» **TASK GOAL**
Go to the line in the entries below that holds "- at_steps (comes" and repeat exactly from there through the line that holds "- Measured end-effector", inclusive.

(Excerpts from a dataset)
● ● ●

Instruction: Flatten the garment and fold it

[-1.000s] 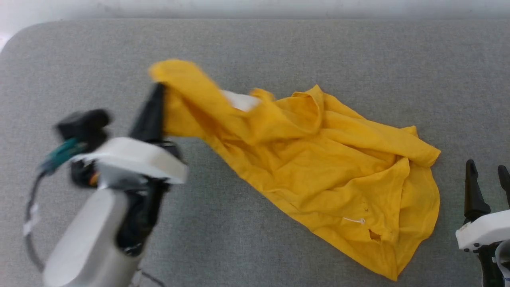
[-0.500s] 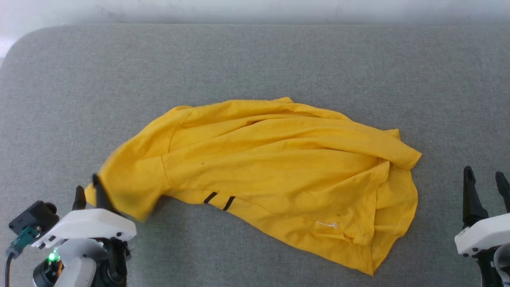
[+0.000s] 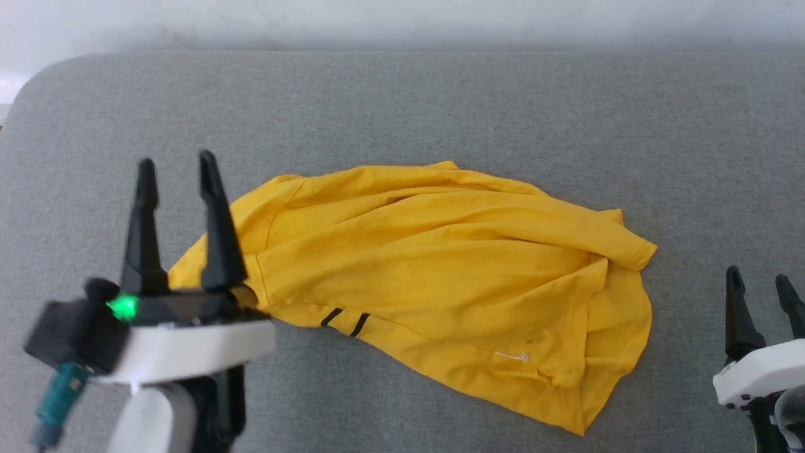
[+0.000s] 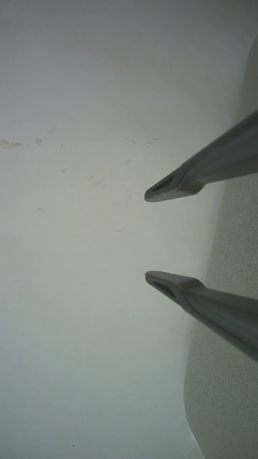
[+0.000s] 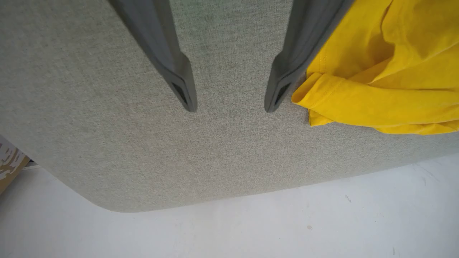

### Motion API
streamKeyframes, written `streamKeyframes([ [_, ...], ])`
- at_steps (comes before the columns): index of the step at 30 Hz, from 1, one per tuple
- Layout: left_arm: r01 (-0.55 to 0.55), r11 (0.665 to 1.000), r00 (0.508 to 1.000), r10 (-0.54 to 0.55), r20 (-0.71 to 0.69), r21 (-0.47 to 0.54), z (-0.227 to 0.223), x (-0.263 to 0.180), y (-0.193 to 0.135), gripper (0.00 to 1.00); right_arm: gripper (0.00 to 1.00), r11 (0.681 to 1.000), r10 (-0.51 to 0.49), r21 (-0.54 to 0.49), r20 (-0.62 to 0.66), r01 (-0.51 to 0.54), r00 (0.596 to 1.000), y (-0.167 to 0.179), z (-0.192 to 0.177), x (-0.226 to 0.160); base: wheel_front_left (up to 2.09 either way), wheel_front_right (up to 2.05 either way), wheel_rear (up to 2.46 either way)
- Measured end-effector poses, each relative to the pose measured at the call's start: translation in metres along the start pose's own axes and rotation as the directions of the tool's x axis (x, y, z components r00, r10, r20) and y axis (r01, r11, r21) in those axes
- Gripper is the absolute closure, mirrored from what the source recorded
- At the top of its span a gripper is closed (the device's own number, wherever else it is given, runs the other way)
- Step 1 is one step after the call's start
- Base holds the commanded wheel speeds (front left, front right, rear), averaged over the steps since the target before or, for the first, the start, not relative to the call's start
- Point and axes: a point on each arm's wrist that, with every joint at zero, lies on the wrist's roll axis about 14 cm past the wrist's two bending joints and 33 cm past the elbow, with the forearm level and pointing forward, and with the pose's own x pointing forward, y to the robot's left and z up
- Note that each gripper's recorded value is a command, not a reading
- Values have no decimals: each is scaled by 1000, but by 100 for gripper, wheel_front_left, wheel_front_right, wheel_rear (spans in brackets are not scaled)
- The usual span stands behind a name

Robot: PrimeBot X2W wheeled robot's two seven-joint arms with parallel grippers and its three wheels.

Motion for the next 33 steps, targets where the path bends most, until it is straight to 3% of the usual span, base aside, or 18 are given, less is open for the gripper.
streamKeyframes([
  [7,-6,999,995,9,-102,34,-33,-32,-1,0,0,1000,12,-19,-6,-12,1000,4,-2,-3,0,0,0],
  [14,-28,998,993,35,-113,58,-37,-38,11,0,0,985,143,-84,-92,-150,986,52,-6,2,0,0,0],
  [21,-39,997,990,48,-136,67,-43,-44,19,0,0,940,263,-140,-283,-311,922,104,-35,-2,0,0,0],
  [28,-64,995,986,74,-148,72,-44,-49,28,0,0,910,283,-141,-475,-390,833,120,-77,-12,0,0,0],
  [29,-67,995,986,77,-148,72,-44,-49,28,0,57,906,286,-140,-494,-399,821,122,-82,-14,0,0,0],
  [30,-70,995,986,80,-149,70,-44,-50,29,0,99,903,288,-142,-498,-404,818,123,-82,-14,0,0,0],
  [33,-74,995,984,84,-156,73,-45,-51,30,0,100,899,298,-141,-499,-416,814,126,-82,-14,0,0,0],
])
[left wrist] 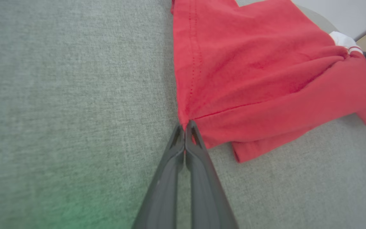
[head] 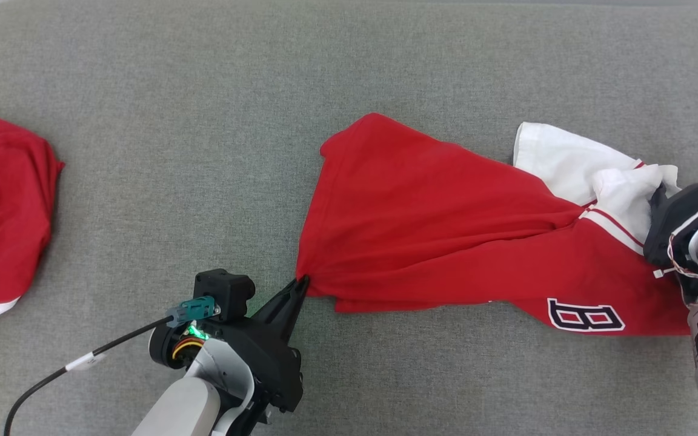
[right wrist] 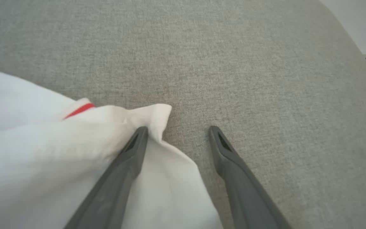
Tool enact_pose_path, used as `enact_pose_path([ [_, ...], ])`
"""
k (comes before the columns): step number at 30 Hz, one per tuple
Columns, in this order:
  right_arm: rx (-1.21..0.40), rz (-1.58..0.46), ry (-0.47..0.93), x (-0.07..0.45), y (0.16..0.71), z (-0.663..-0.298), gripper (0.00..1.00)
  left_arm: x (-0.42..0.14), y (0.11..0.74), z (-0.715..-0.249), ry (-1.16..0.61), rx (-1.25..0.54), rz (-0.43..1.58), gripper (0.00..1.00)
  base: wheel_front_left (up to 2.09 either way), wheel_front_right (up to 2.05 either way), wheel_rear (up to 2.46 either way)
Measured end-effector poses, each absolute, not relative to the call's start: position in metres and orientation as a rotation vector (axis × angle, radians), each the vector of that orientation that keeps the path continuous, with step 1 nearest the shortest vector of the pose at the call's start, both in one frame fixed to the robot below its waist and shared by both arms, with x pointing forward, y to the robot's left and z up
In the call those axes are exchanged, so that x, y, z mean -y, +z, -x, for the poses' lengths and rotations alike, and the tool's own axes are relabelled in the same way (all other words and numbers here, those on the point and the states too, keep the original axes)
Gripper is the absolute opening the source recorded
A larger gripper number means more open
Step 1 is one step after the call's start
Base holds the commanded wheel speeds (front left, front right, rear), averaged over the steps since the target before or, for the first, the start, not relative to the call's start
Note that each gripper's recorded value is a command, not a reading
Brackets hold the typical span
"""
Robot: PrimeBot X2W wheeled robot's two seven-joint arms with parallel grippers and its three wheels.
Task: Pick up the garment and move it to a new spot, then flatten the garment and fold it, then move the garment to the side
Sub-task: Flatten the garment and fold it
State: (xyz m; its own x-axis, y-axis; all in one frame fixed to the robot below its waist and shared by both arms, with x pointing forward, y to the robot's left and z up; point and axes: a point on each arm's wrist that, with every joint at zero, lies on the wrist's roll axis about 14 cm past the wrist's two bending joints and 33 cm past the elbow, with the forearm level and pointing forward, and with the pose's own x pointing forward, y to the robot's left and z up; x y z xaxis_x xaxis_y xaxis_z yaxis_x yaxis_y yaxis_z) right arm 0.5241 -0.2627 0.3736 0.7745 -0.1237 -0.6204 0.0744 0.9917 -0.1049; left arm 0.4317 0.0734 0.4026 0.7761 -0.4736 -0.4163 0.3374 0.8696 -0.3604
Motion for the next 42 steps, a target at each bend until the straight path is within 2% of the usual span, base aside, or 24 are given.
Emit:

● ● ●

» **ANSWER**
- at_steps (comes before the columns): index of the step at 30 Hz, from 1, one per tuple
- Layout: left_arm: r01 (-0.55 to 0.55), r11 (0.665 to 1.000), r00 (0.508 to 1.000), r10 (-0.54 to 0.55), r20 (-0.71 to 0.69), r21 (-0.47 to 0.54), z (-0.227 to 0.223), x (-0.263 to 0.180), y (-0.193 to 0.135), gripper (0.00 to 1.00); right_arm: gripper (0.00 to 1.00), r11 (0.681 to 1.000), r10 (-0.51 to 0.49), r21 (-0.54 to 0.49), r20 (-0.62 to 0.66), r01 (-0.51 to 0.54), r00 (0.596 to 1.000), y (-0.167 to 0.179), z (-0.192 to 0.177), x (-0.226 to 0.160); base: wheel_front_left (up to 2.09 either way), wheel_front_right (up to 2.05 either way), wheel_rear (up to 2.46 either way)
- Measured end-effector poses, each relative to the pose measured at the call's start: translation in metres along the start pose's own axes and rotation as the directions of the tool's x axis (x, y, z components r00, r10, r20) and y axis (r01, r11, r21) in those axes

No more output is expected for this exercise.